— The Sharing project —
N.5: CAMPFIRES, SOCIALISM, AND MULTI-LEVEL SELECTION
By Joel Tauber
When we went camping late last summer, I was struck by a sense of increased communal spirit, both within our family and with our neighbors in the campground. Somehow, sharing labor, equipment, and food felt easier than it normally does.
Without needing to be asked, Zeke and Ozzie eagerly and proudly gathered twigs and leaves to help build the fire. A neighbor noticed that we were having some trouble in the wet weather, so she gave us some of her highly flammable logs to make our lives easier. After Alison and I had trouble sleeping on a leaky air mattress, the boys let us use their sleeping bag pads. Then, we all worked collectively to make smores, and we took turns eating them.
Philosopher G.A. Cohen believes that our behavior on camping trips is both a model and an argument for Socialism. Since egalitarian and community principles motivate us when we go camping, they should also guide us when we return to “civilization” and lead us to adopt a type of Socialism that guarantees equal income (or at least equal hourly wages) for everyone.
Unfortunately, we haven’t developed enough mechanisms for this kind of Socialism; and we haven’t sufficiently explored models that have already been envisioned, like Joseph Carens’ method of redistributing all earnings via taxes in a market based economy.

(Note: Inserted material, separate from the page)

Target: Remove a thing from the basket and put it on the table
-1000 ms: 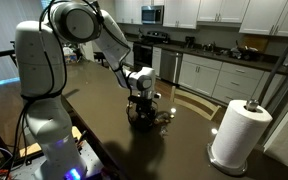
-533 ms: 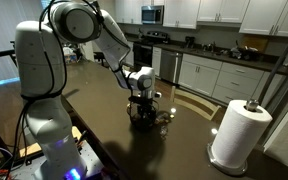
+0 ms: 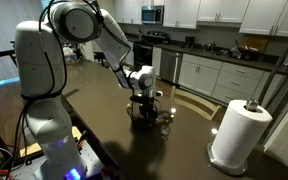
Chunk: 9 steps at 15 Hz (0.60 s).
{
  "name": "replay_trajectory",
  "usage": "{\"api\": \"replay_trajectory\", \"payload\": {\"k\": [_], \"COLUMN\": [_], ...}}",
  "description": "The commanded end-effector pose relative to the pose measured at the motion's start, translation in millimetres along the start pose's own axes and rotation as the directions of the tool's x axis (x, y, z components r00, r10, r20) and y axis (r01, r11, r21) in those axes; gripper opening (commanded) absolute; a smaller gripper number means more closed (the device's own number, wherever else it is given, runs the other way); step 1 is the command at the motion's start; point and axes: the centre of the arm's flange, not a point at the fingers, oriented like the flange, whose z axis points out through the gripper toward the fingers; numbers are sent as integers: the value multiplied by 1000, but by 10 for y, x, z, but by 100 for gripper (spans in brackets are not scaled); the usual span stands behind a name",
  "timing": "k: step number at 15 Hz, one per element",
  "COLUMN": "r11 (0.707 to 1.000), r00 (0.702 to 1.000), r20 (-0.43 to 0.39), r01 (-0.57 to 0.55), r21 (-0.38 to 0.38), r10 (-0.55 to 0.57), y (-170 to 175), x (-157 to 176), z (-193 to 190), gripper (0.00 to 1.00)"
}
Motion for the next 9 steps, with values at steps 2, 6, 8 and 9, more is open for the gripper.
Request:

As we returned from our camping trip, I tried to imagine what it might be like to live in Carens’ Socialist world; but I started worrying if I was capable of sharing enough to do so. The communal spirit that we had enjoyed in the mountains had already dissipated; and, in the process, a familiar ambivalence about sharing had overtaken me. I was entranced by the egalitarian and community principles of the camping trip; but the very thought of sharing all my income through taxes was terrifying, and it made me want to cling to my possessions even more selfishly.
I was wrestling with similar thoughts when I reluctantly shared my tripod with Zeke and Ozzie. Zeke must have sensed my ambivalence, because his behavior oscillated between different positions about sharing, just like my feelings did. At first, he was happy to share the tripod with Ozzie, and they explored it together quite harmoniously; but then Zeke insisted on “privacy” and a chance to play with it by himself. Zeke enjoyed his time alone with the tripod, but he seemed to regret how things had evolved once it became Ozzie’s turn. After giving Ozzie some time, Zeke returned and wrested it from him. He stopped me from scolding him by saying that he was merely showing Ozzie “how to do it”; and then he proceeded to work on the tripod with Ozzie, sharing it beautifully with him like he had done initially.
While all of this unfolded, my mind turned to Darwin’s theory of multi-level selection, which describes how we’re simultaneously driven by the opposing forces of individual selection to act selfishly and group selection to act altruistically.
Our genes send us mixed messages and confuse us. They encourage us to be greedy, but they also ask us to share. They promote altruism towards family members via kin selection (Fisher, Haldane); towards friends and colleagues via group selection (Darwin, Wright, Wilson); and even towards strangers, if there is a reasonable chance of reciprocity (Trivers).
I’m certainly grateful that I have biological impulses to act altruistically, but I’m also aware that I can’t rely on them. They won’t free me of the fundamental conflict between altruism and selfishness that is wired into my DNA, and they won’t enable me to reach beyond my current limitations. I will have to look for inspiration elsewhere, as I strive to live in ways that are at least a bit more aligned with the egalitarian and community principles that Cohen describes.
Joel Tauber is an artist and filmmaker who teaches experimental film and orchestrates the video art program at Wake Forest University. His current undertaking – “The Sharing Project” – is both a sculptural video installation and a feature film.